Provided data: Begin

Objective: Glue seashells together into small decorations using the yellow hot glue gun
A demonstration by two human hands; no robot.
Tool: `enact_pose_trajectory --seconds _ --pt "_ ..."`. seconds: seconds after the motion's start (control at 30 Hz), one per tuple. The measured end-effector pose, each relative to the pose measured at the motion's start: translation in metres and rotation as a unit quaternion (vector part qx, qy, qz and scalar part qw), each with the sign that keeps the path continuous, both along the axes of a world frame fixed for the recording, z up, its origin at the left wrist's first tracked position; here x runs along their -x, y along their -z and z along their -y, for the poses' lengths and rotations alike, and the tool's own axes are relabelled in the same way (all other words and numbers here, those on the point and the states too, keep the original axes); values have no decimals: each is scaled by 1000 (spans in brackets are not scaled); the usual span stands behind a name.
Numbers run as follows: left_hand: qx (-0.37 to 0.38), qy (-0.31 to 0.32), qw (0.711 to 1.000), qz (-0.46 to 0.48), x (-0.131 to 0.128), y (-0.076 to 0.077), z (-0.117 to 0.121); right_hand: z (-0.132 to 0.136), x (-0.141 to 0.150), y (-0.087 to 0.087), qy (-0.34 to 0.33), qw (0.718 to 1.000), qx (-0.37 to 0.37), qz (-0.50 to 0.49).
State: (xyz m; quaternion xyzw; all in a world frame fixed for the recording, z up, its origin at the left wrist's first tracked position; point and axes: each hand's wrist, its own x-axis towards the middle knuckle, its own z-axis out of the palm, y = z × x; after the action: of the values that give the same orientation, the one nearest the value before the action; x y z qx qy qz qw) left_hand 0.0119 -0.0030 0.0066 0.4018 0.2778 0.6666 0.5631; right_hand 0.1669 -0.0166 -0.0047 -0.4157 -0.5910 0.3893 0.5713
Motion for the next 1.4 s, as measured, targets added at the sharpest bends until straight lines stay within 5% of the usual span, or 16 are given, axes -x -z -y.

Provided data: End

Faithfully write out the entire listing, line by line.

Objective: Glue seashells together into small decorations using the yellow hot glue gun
A demonstration by two human hands; no robot.
Tool: `enact_pose_trajectory --seconds _ --pt "_ ..."`. seconds: seconds after the motion's start (control at 30 Hz), one per tuple. The measured end-effector pose, each relative to the pose measured at the motion's start: translation in metres and rotation as a unit quaternion (vector part qx, qy, qz and scalar part qw), each with the sign that keeps the path continuous, both along the axes of a world frame fixed for the recording, z up, its origin at the left wrist's first tracked position; here x runs along their -x, y along their -z and z along their -y, for the poses' lengths and rotations alike, and the tool's own axes are relabelled in the same way (all other words and numbers here, those on the point and the states too, keep the original axes); values have no decimals: each is scaled by 1000 (spans in brackets are not scaled); the usual span stands behind a name.
Numbers run as follows: left_hand: qx (-0.37 to 0.38), qy (-0.31 to 0.32), qw (0.711 to 1.000), qz (-0.46 to 0.48), x (-0.131 to 0.128), y (-0.076 to 0.077), z (-0.117 to 0.121); right_hand: z (-0.132 to 0.136), x (-0.141 to 0.150), y (-0.087 to 0.087), qy (-0.34 to 0.33), qw (0.718 to 1.000), qx (-0.37 to 0.37), qz (-0.50 to 0.49).
State: (xyz m; quaternion xyzw; all in a world frame fixed for the recording, z up, its origin at the left wrist's first tracked position; point and axes: each hand's wrist, its own x-axis towards the middle knuckle, its own z-axis out of the palm, y = z × x; after the action: of the values that give the same orientation, the one nearest the value before the action; x y z qx qy qz qw) left_hand 0.0119 -0.0030 0.0066 0.4018 0.2778 0.6666 0.5631; right_hand 0.1669 -0.0166 -0.0047 -0.4157 -0.5910 0.3893 0.5713
Motion for the next 1.4 s, as measured, targets added at the sharpest bends until straight lines stay within 5% of the usual span, or 16 are given, axes -x -z -y.

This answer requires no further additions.